От его спокойного ответа ярость Сары словно улетучилась. Она откинулась на спинку кресла — будто, лишенная злости, утратила и жизненные силы. Какое-то мгновение она обдумывала его вопрос.
— Когда я увидела Нину во второй раз, она была похожа на ходячую смерть.
— Как это?
— Она сидела на том стуле, где сейчас сидит детектив Риццоли, и у меня было такое чувство, что я вижу сквозь нее, будто она прозрачная. После изнасилования она так и не вышла на работу. Думаю, ей тяжело было видеть людей, особенно мужчин. Она была парализована странными фобиями. Боялась пить водопроводную воду и вообще все, что не было герметично упаковано. Напиток должен был обязательно находиться в запаянной бутылке или банке, куда нельзя впрыснуть яд. Она боялась, что мужчины, увидев ее, сразу поймут, что она была изнасилована. Она была уверена, что насильник оставил сперму на ее простынях и одежде, и каждый день часами стирала. Та Нина Пейтон, которой она была когда-то, умерла. Вместо нее я видела перед собой призрак. — У Сары дрогнул голос, и она уставилась на Риццоли, представляя на ее месте другую женщину. Сколько таких женщин прошло перед ней — разные лица, разные призраки, но все с глубокой душевной травмой.

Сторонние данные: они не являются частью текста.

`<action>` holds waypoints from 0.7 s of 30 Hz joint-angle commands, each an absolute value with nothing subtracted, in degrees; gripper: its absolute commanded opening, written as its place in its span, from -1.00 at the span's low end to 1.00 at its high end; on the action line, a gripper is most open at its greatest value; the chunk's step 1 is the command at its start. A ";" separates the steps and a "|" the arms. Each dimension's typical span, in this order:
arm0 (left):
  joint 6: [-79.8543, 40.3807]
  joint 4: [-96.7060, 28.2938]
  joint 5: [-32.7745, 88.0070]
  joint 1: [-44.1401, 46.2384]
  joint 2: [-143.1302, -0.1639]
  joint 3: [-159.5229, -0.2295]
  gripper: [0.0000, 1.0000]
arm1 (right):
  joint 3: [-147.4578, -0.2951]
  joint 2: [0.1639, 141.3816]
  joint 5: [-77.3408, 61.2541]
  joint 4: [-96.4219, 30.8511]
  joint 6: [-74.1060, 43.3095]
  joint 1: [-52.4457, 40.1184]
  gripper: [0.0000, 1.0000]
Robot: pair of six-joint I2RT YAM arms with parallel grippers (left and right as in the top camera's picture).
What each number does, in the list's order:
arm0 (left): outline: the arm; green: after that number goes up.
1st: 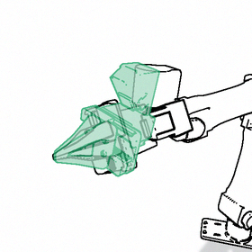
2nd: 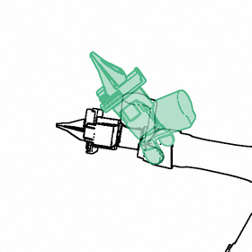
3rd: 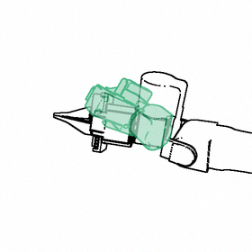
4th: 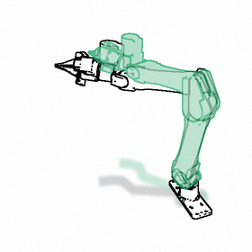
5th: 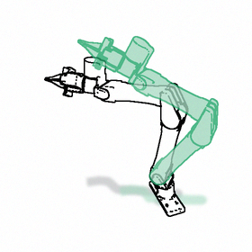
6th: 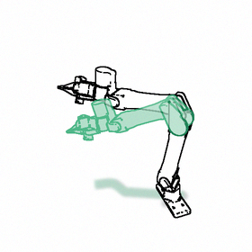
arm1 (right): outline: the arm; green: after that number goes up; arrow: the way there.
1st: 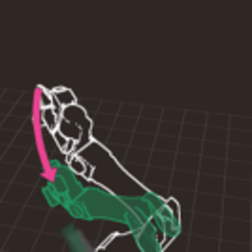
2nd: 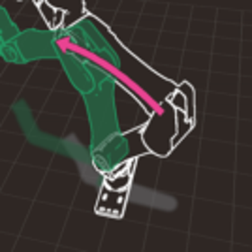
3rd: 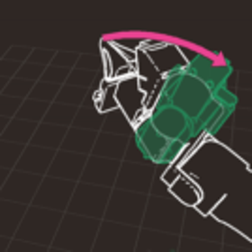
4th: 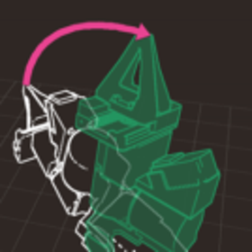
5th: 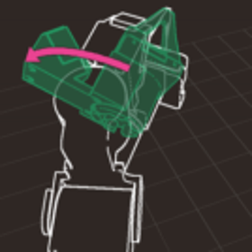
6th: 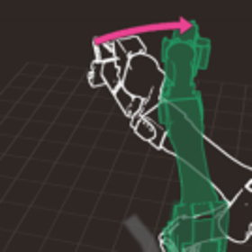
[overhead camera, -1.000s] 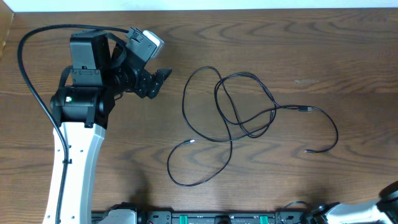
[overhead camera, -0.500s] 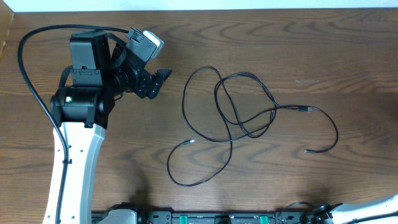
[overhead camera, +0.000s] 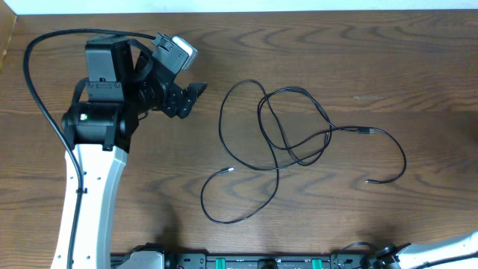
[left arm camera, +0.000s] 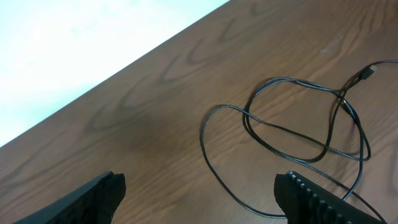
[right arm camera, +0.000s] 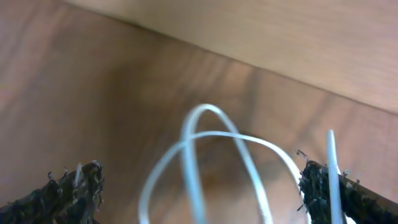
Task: Untangle cables
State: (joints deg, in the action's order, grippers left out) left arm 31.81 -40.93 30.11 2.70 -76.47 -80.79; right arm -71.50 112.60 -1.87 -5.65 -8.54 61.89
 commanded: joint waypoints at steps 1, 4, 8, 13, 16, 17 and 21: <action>32.34 -41.10 30.87 2.48 -76.99 -81.21 0.64 | -72.82 111.15 -3.62 -5.10 -10.76 59.00 0.99; 32.34 -41.12 30.87 2.48 -76.99 -81.21 0.64 | -74.65 109.82 -3.60 -5.39 -10.66 56.73 0.99; 32.36 -41.10 30.87 2.48 -76.99 -81.21 0.64 | -77.89 106.67 -3.64 -6.28 -10.35 53.12 0.99; 32.36 -41.10 30.87 2.48 -76.99 -81.21 0.64 | -81.17 103.83 -2.59 -9.74 -5.74 48.23 0.98; 32.38 -41.10 30.87 2.48 -76.99 -81.21 0.64 | -81.45 103.50 -3.07 -11.79 -5.74 46.00 0.99; 32.38 -41.10 30.87 2.48 -76.99 -81.21 0.64 | -81.45 103.50 -3.66 -12.69 -5.76 45.10 0.99; 32.38 -41.08 30.85 2.48 -76.99 -81.21 0.64 | -81.43 103.50 -7.57 -16.78 -5.72 40.42 0.99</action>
State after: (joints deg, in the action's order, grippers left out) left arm 31.81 -40.95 30.11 2.70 -76.69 -80.79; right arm -81.41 103.11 -3.88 -15.07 -6.74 43.64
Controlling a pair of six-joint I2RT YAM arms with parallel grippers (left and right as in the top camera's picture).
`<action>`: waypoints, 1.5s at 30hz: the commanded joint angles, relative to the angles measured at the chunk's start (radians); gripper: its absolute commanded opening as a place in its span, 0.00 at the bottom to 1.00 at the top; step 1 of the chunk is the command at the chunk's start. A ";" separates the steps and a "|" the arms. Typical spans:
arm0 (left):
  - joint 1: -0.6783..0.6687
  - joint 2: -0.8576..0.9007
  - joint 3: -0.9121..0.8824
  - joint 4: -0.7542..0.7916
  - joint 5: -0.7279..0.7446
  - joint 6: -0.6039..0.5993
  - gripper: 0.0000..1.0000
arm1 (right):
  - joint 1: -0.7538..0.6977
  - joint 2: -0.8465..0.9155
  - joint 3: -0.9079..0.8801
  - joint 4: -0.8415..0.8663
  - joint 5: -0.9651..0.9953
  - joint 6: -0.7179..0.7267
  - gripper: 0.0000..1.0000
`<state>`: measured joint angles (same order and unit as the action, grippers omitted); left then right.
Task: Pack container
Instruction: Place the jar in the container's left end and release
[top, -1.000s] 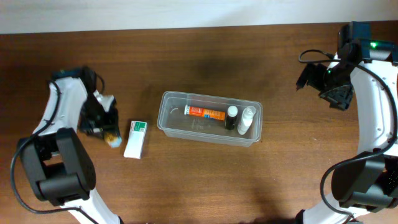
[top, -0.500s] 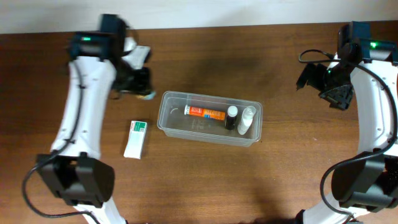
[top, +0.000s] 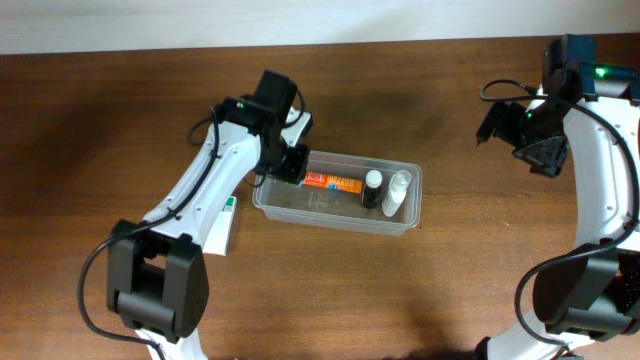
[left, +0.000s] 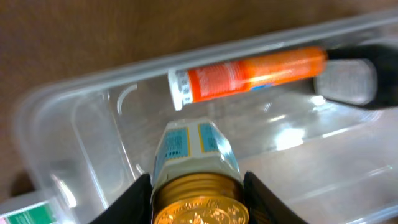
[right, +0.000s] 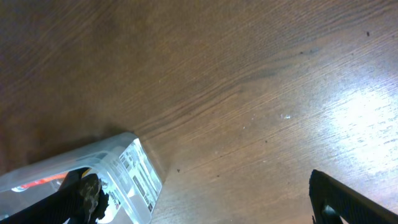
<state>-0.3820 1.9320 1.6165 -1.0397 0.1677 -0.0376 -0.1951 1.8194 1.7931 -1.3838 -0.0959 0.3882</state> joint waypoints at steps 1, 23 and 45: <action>0.005 -0.013 -0.059 0.049 -0.022 -0.039 0.24 | -0.003 -0.004 0.000 0.000 -0.002 -0.007 0.98; -0.002 0.065 -0.098 0.161 -0.190 -0.041 0.30 | -0.003 -0.004 0.000 0.000 -0.002 -0.007 0.98; -0.002 0.053 0.095 0.010 -0.145 -0.041 0.52 | -0.003 -0.004 0.000 0.000 -0.002 -0.007 0.98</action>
<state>-0.3859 1.9919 1.6165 -0.9909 0.0113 -0.0757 -0.1951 1.8194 1.7931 -1.3842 -0.0959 0.3878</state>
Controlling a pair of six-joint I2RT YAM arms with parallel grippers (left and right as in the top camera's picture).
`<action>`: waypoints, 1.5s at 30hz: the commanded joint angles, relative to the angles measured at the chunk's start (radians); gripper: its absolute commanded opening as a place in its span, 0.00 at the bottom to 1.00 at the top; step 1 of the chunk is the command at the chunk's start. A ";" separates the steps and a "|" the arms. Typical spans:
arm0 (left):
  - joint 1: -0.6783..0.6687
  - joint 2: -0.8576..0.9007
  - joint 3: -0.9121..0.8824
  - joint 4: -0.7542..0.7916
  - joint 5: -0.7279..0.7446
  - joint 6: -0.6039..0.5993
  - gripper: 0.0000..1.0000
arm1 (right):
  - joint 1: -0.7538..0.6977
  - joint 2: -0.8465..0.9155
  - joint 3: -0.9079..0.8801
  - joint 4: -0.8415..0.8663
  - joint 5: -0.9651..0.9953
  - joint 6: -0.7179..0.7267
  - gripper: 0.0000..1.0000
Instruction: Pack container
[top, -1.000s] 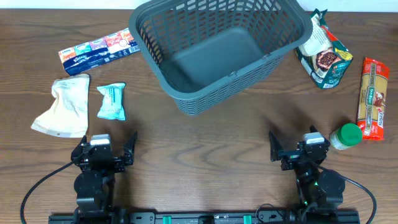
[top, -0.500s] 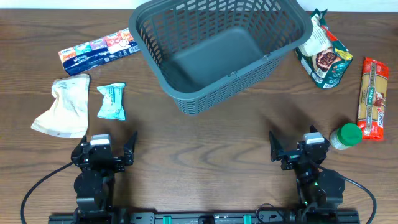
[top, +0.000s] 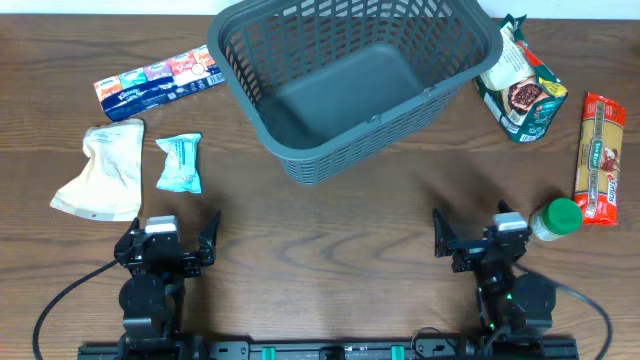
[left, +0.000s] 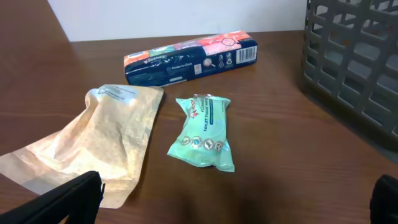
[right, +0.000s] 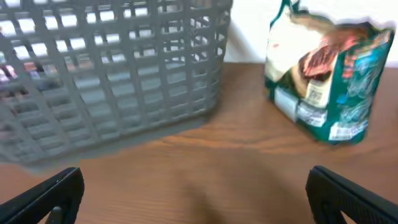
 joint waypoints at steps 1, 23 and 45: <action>-0.004 -0.006 -0.022 -0.006 0.010 0.013 0.99 | 0.007 -0.008 -0.002 -0.005 -0.013 0.290 0.99; -0.004 -0.006 -0.022 -0.006 0.010 0.013 0.99 | -0.066 0.433 0.386 -0.113 0.078 0.274 0.99; -0.004 -0.006 -0.022 -0.006 0.010 0.013 0.98 | -0.063 0.986 1.145 -0.341 -0.374 -0.048 0.99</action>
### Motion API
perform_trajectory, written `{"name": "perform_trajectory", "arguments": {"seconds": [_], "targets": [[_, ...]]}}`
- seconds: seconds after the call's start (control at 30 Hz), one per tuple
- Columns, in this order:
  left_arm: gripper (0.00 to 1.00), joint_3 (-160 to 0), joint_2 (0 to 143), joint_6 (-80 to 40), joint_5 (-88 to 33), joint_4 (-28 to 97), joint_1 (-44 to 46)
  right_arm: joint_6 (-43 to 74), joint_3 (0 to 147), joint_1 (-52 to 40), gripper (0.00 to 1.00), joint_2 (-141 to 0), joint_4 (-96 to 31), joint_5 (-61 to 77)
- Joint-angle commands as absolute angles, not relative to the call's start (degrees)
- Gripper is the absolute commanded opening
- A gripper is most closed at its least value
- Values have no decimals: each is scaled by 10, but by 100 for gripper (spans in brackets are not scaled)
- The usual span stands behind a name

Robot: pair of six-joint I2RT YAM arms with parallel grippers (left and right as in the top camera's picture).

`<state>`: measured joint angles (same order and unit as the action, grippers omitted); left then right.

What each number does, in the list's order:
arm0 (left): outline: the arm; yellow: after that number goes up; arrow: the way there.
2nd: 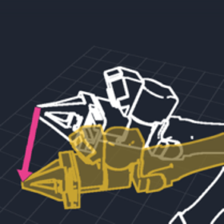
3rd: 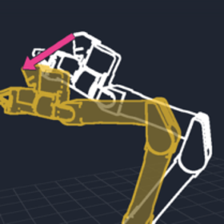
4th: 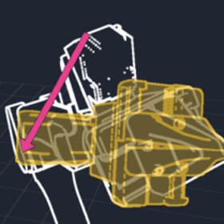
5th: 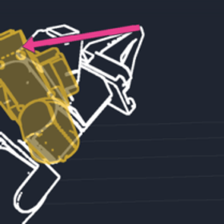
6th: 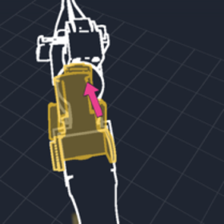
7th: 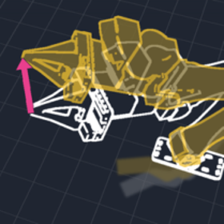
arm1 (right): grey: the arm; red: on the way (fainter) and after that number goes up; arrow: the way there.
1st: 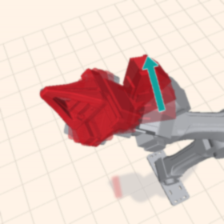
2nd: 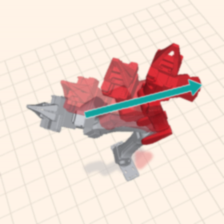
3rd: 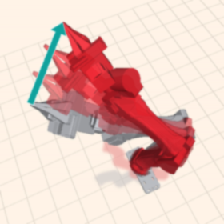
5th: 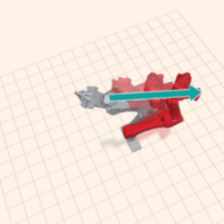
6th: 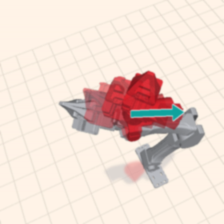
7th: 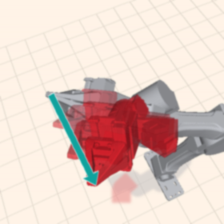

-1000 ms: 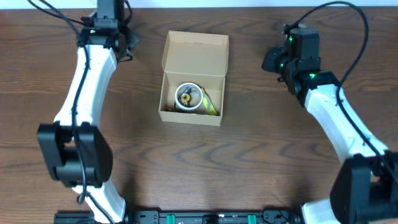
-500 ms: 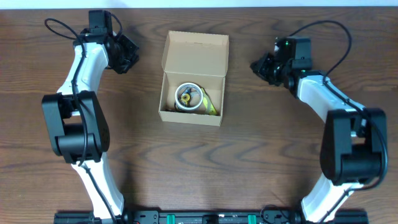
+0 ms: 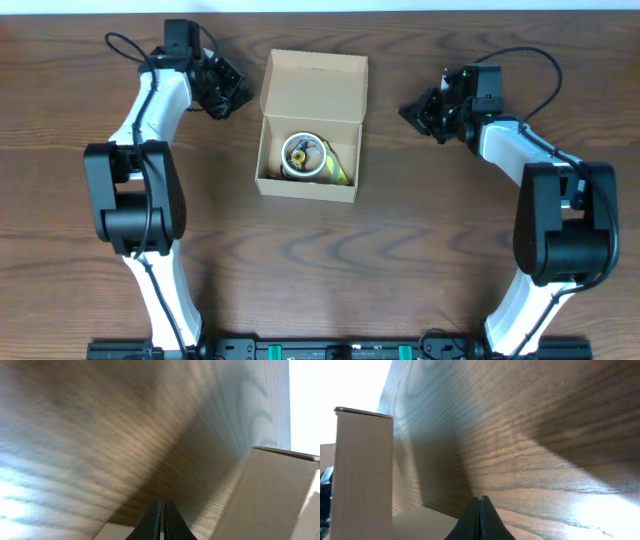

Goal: Pack container
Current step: 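Push the lid flaps inward with both grippers to close the box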

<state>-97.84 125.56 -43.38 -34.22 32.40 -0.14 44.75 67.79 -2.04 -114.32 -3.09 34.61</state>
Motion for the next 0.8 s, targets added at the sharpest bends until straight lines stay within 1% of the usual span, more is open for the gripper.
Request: {"name": "perform_trajectory", "arguments": {"seconds": [0.0, 0.13, 0.3, 0.37, 0.6, 0.77], "targets": [[6, -987, 1263, -434, -345, 308, 8, 455, 686, -20, 1, -1152, -7, 352], [6, -987, 1263, -435, -345, 305, 9, 490, 686, -25, 1, -1176, 50, 367], [6, -987, 1264, -433, -344, 306, 9, 547, 686, -53, 1, -1223, 143, 378], [6, -987, 1274, -433, -348, 302, 10, 549, 686, -65, 1, -1229, 174, 372], [5, -987, 1325, -441, -410, 281, 12, 557, 686, -79, 1, -1229, 186, 358], [6, -988, 1327, -448, -437, 256, 12, 563, 686, -91, 1, -1229, 206, 345]]}}
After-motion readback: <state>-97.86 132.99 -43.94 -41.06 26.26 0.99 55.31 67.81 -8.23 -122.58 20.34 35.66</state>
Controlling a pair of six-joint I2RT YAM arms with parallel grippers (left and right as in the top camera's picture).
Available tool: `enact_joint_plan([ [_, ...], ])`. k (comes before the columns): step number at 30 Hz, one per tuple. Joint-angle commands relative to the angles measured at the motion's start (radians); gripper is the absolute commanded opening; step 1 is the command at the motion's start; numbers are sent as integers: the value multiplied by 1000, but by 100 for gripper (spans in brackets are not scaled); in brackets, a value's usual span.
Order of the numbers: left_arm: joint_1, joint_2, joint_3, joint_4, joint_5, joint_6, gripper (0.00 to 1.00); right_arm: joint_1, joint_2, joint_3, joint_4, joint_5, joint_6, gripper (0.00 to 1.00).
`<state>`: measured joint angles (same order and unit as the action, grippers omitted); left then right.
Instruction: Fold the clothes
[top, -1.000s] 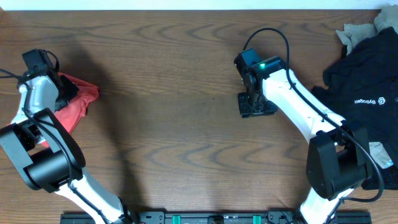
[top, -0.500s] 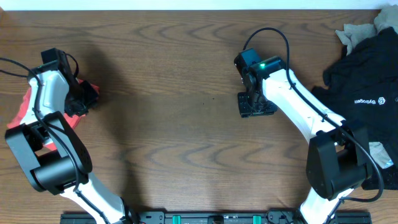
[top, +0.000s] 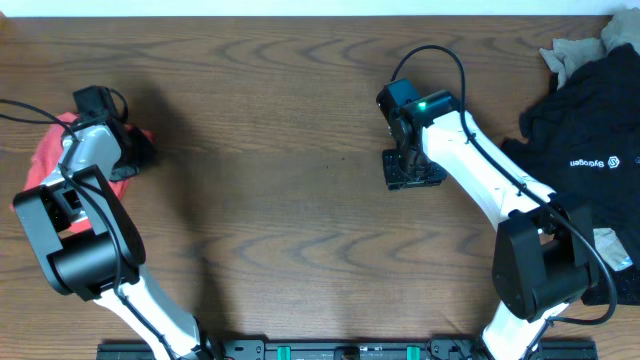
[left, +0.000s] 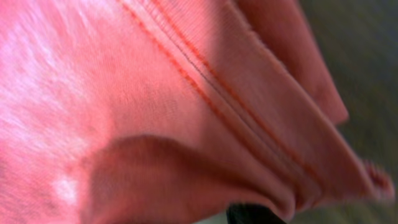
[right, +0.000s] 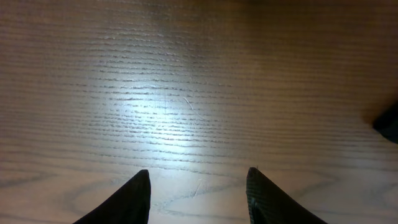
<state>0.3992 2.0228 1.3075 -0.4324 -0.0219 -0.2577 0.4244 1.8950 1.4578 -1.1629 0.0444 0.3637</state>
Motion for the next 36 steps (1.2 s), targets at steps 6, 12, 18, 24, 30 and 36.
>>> enact_joint_plan([
  [6, 97, 21, 98, -27, -19, 39, 27, -27, -16, -1, -4, -4, 11, 48],
  [12, 70, 21, 167, -88, 177, 79, 47, -30, -16, -1, 2, -4, 30, 49],
  [18, -68, 21, 167, -131, 224, 186, 55, -95, -16, -1, 56, -74, 91, 86],
  [24, -251, 21, 167, -190, 213, 209, 66, -226, -16, -1, 124, -201, -17, 99],
  [30, -372, 19, 167, -457, 213, 206, 74, -351, -16, -1, 63, -237, -126, 99],
  [36, -399, 15, 166, -759, 213, 156, 75, -431, -20, -1, -57, -236, -138, 99],
])
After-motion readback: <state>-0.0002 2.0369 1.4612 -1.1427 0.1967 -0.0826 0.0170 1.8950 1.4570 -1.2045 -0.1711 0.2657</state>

— Она не говорила о том, что ее преследуют? Что насильник вновь появился в ее жизни?
— Насильник никогда не исчезает из вашей жизни. Пока вы живете, вы принадлежите ему. — Сара сделала паузу. И добавила, с горечью: — Может быть, на этот раз он просто пришел предъявить права на свою собственность.
Глава 9
Викинги приносили в жертву не девственниц, а шлюх.
В год 922 от Рождества Христова арабский дипломат ибн Фадлан оказался свидетелем такого жертвоприношения в племенах, которые он назвал русами. Он описал их как высоких и светловолосых мужчин атлетического телосложения. Из Швеции они спускались вниз по русским рекам к южным рынкам Хазарии и Халифата, где торговали янтарем и мехами в обмен на шелк и серебро Византии. Именно на этом торговом пути, в местечке под названием Булгар, в излучине реки Волги, готовили умершего знатного викинга в его последний путь в Валгаллу.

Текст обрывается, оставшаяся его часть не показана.